Eligible employees of the Companies receive Common Stock ownership benefits in
the ALLETE RSOP Stock Fund. These benefits are primarily funded by payments made
by the Plan on a loan (see Loan Account). Shares of Common Stock are allocated
to eligible employees as provided by the Plan (see Basic Account, Special
Account, Partnership Account, Bargaining Unit Account, Matching Account and
Results Sharing Account). The shares of Common Stock allocated to a
participant’s ALLETE RSOP Stock Fund come from the Loan Account, as determined
by ALLETE. Each participant’s account value, however, is determined on a unit
basis and consists of both Common Stock and cash. (See Note 4 – Investments) The
unit value is adjusted each business day to reflect investment results,
including cash.
ALLETE 2008 RSOP Form 11-K
Note
1 – Description of the Plan (Continued)
Employee
Stock Ownership Benefits – ALLETE RSOP Stock Fund (Continued)
Dividends
are automatically reinvested in Common Stock held in the ALLETE RSOP Stock Fund.

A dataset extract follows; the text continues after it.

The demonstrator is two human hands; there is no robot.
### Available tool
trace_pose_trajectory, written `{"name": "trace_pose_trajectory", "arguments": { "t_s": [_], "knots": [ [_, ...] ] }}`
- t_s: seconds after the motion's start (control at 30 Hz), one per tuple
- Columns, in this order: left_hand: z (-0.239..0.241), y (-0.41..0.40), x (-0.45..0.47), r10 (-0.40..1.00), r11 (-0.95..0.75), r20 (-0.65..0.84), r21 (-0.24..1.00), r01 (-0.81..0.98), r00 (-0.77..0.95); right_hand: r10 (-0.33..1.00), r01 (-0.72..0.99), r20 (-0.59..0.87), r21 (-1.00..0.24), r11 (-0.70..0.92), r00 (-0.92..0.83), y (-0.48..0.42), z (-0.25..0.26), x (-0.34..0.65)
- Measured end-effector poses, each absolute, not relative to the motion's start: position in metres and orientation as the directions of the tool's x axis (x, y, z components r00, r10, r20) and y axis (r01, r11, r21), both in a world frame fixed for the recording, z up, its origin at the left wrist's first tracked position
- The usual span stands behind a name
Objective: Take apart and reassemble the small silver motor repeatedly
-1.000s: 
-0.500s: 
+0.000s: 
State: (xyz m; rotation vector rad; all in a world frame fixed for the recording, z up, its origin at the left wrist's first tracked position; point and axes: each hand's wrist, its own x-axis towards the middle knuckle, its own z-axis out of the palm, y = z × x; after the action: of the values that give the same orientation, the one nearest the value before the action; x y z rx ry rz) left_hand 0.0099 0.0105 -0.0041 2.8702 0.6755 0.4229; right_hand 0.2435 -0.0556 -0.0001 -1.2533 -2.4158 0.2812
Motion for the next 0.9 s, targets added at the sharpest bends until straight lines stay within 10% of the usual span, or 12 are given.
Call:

However, participants may make an election, at any time, to receive cash
dividends paid on certain eligible shares. Units within a participant’s Basic
Pre-1989 Account can be withdrawn at any time, while all other units within a
participant’s ALLETE RSOP Stock Fund can be withdrawn when the participant
reaches age 59 1/2 or terminates employment. Participants may transfer all or
any part of their ALLETE RSOP Stock Fund to other 401(k) investment options at
any time.
Loan Account. The RSOP was
amended in 1990 to establish a leveraged Loan Account and borrow
$75 million (RSOP Loan) to acquire 2,830,188 newly issued shares of Common
Stock (1,886,792 shares adjusted for stock splits) from ALLETE for the benefit
of eligible participants. Under this amendment, active participants with a Basic
Account are allocated shares to their Special Account with a value at least
equal to: (a) dividends payable on shares held by those participants in the Plan
and (b) tax savings generated from the deductibility of dividends paid on
all shares of Common Stock held in the RSOP as of August 4, 1989. In
accordance with this amendment, a promissory note was issued to ALLETE for
$75 million at a 10.25 percent interest rate with a term not to exceed
25 years. In 2006, the RSOP loan was refinanced at a 6 percent interest
rate. The Loan Account may also provide for other allocation types as determined
by the Company.
Basic Account. Participants’
Basic Accounts received shares of Common Stock purchased with incremental
investment tax credit contributions and payroll-based tax credit contributions.
Contributions to the participants’ Basic Accounts ceased after
1986.
Special Account. For the years
1985 through 1989, the Companies received a tax deduction for cash dividends
paid to participants on ALLETE RSOP Stock Fund shares in their Basic Account.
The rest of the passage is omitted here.